Monday, February 28, 2011

Santa Cruz: A New Kingdom


I'm a part of a group of pastors in Santa Cruz who read a book a month & then gather to discuss, amongst other things, the book we've read. This month we're reading: "Surprised By Hope" by N.T. Wright. It's been a great read so far, & I must admit I'm a bit ignorant as to the meaning of the Resurrection now & for the life after.

N.T. Wright is tackling many questions including: "What do people believe in when they talk about life after death?" Moreover, what do we Christians believe when it comes to life after death? As N.T. Wright demonstrates we believe much more in "Heaven," then in the Resurrection of all believers. As my daughter said the other night at dinner, "People who believe in God go to Heaven. Those who don't go to Hell." Needless to say, I'm glad to be reading the book. Although her statement has some merit it's more a product of popular thought then thorough Biblical thinking.

One of the things I most appreciate about N.T. Wright's writings is his insistence upon the bridging of Jesus' arrival & our, the church, response in light of this in the world. He says, "It (The Resurrection) is not an absurd event within the old world but the symbol & starting point of the new world. The claim advanced in Christianity is of that magnitude: Jesus of Nazareth ushers in not simply a new religious possibility, not simply a new ethic or a new way of salvation, but a new creation."

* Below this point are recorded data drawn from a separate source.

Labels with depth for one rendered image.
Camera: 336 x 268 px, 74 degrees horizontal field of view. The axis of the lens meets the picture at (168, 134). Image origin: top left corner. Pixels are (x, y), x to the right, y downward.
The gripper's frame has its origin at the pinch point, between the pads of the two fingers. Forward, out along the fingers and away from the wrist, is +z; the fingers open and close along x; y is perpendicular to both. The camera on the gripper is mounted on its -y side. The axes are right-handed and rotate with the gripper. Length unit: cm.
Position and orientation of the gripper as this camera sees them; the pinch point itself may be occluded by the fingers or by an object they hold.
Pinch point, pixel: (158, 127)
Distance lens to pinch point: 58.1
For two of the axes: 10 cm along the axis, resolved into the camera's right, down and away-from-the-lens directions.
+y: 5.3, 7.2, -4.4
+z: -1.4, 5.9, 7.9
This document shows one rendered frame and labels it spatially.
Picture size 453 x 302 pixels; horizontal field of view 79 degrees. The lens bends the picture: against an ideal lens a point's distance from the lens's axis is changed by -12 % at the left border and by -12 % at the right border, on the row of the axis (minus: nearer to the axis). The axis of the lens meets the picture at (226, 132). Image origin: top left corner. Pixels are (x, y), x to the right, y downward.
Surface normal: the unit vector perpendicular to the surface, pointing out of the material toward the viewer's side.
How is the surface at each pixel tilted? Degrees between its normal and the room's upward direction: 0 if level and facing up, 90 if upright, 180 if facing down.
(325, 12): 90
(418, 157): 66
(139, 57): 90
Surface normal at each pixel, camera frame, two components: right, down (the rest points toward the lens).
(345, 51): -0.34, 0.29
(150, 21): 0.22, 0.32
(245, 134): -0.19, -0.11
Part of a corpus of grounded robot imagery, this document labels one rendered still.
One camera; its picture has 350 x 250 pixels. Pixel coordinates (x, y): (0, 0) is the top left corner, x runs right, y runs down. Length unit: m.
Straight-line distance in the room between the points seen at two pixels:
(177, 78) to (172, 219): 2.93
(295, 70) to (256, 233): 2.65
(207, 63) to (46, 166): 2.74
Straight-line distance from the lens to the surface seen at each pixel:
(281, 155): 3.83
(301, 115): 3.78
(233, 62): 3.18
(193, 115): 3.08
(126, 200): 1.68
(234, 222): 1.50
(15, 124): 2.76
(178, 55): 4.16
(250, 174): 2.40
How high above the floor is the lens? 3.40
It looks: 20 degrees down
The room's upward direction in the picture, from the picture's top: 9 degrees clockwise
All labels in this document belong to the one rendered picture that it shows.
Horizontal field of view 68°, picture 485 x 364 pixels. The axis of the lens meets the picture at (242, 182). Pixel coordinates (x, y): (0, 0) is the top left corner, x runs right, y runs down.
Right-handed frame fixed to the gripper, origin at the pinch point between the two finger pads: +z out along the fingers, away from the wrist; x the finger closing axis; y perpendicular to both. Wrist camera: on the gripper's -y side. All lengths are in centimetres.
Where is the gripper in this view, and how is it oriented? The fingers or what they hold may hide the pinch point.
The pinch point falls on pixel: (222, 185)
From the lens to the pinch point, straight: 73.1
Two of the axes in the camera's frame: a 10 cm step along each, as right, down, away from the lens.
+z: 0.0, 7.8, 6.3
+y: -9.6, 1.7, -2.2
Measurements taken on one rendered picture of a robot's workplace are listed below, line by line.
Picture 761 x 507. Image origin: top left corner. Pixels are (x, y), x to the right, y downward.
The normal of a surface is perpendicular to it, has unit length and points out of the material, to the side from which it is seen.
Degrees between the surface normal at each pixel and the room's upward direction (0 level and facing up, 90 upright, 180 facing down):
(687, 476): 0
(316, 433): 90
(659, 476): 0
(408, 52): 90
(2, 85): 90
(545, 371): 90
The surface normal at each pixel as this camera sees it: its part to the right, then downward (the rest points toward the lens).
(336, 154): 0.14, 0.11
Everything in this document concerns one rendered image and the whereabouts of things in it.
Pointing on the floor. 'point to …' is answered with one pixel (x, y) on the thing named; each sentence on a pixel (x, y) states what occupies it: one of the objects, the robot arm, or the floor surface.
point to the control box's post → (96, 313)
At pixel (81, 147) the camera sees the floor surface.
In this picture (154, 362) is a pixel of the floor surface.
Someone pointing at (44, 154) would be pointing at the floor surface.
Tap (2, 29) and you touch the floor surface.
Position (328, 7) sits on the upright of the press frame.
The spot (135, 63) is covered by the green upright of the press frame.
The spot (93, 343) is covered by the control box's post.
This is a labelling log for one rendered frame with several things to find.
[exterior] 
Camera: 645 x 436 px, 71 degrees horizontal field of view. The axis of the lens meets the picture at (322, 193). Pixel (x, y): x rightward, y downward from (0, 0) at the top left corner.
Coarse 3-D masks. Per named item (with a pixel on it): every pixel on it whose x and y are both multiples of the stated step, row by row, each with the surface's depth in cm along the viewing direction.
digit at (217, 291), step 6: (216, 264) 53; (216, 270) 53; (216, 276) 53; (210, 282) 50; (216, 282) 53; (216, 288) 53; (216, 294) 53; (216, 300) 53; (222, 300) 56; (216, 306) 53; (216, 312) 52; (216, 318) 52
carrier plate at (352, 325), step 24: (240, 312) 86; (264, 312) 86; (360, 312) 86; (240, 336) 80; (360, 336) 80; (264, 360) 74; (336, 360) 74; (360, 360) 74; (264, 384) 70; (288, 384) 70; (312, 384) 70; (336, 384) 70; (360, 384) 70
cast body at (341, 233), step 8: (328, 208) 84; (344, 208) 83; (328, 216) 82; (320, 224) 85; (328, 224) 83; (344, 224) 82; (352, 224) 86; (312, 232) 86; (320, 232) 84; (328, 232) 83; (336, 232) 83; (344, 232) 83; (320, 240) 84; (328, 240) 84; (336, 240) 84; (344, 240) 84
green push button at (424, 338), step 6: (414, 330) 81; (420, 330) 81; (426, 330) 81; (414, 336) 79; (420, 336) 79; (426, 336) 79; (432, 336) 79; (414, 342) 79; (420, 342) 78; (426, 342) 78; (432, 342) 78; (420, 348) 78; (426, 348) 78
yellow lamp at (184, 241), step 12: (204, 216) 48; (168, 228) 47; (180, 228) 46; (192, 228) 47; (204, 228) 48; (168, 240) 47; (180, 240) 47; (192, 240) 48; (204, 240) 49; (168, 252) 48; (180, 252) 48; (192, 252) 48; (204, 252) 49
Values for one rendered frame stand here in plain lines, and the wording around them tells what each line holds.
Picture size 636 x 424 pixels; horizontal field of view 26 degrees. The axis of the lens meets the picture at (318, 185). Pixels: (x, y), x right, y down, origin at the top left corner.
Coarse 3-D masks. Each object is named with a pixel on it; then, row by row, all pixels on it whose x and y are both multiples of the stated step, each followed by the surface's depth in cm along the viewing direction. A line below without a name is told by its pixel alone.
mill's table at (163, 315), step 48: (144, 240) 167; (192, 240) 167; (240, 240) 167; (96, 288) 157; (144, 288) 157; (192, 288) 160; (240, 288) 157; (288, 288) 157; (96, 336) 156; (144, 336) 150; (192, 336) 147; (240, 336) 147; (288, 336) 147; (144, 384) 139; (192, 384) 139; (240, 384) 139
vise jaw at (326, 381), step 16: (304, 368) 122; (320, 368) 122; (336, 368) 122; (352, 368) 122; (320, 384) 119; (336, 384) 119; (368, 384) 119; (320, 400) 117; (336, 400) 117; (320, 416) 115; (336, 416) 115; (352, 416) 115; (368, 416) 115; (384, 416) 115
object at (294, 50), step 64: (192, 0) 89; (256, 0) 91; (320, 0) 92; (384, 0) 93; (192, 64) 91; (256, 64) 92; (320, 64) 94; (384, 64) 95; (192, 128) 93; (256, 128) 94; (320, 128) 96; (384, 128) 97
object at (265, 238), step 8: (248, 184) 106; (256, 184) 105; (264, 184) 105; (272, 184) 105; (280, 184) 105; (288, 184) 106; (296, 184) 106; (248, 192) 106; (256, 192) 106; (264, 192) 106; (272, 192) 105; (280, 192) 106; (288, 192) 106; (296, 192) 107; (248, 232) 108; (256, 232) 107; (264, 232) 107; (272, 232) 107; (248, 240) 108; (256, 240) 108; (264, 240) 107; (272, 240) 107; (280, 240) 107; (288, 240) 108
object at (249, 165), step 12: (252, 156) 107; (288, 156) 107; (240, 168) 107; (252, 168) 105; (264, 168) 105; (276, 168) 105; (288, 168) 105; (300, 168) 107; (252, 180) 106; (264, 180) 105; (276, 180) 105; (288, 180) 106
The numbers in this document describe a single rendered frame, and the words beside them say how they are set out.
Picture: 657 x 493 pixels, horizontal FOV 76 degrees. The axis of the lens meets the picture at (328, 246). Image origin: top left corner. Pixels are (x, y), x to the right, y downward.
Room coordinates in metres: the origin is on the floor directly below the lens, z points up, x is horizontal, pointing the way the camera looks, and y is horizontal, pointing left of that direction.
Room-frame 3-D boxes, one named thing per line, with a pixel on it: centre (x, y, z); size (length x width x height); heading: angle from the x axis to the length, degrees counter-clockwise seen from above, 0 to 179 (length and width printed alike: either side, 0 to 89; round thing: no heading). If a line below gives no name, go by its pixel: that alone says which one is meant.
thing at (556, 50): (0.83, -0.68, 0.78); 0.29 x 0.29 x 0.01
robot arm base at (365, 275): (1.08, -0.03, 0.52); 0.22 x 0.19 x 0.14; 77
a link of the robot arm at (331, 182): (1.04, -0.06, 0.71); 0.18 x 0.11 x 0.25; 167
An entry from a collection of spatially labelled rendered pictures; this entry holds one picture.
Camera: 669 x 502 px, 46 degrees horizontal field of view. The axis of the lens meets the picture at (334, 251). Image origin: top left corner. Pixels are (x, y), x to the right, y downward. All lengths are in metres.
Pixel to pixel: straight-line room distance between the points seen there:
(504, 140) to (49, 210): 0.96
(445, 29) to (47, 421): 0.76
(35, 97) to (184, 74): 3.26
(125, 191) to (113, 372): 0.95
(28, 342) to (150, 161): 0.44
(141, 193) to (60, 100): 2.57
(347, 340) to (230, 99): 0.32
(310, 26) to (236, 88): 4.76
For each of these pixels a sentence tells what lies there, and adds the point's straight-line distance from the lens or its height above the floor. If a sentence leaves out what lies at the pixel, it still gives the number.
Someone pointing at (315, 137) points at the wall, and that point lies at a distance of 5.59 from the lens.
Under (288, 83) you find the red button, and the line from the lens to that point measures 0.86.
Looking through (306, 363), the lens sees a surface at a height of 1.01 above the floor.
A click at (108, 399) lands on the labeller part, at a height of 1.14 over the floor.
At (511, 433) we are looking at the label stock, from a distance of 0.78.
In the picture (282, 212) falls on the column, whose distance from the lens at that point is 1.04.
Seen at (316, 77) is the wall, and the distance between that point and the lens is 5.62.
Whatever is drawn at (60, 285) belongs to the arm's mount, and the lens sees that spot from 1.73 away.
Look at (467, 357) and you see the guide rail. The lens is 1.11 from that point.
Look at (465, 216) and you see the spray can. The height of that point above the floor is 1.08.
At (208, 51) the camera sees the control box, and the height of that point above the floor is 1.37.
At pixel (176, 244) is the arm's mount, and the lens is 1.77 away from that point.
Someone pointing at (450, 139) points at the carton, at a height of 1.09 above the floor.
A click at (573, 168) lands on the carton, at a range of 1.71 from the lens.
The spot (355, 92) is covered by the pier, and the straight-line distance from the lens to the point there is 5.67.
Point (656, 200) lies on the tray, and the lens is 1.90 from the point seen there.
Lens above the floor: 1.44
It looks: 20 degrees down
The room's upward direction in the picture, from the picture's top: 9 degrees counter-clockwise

Jesus is the beginning of a new creation. He is the catalyst of the Kingdom of God. This is incredible in so many ways, but the thing I find most amazing is that we, the church, are that new creation. We are the the greatest living example of the Resurrection. We are the Kingdom of God here & now. This was a huge issue in the first century. The church was one of the most obvious signs that something real had actually happened: A new community was now in existence where beforehand there was not. A group of people who desired to have their lives shaped by the Lord of the Cosmos; a people who desired to live out the values of the Kingdom. That's a big deal.

But what does the church mean in the world today? Jesus is the start of a new creation. We are the deposit in this world of that new creation. However, currently, to what end? Are we the lightning rod for the Kingdom God envisions to demonstrate here? Is the church, like a window into a house, a way for people to see: "Aha, that's what the Kingdom looks like." Clearly the answer is, in most cases, no. At least in Santa Cruz, when people think church they don't associate it with: The clear example of what God's Kingdom looks like here & now.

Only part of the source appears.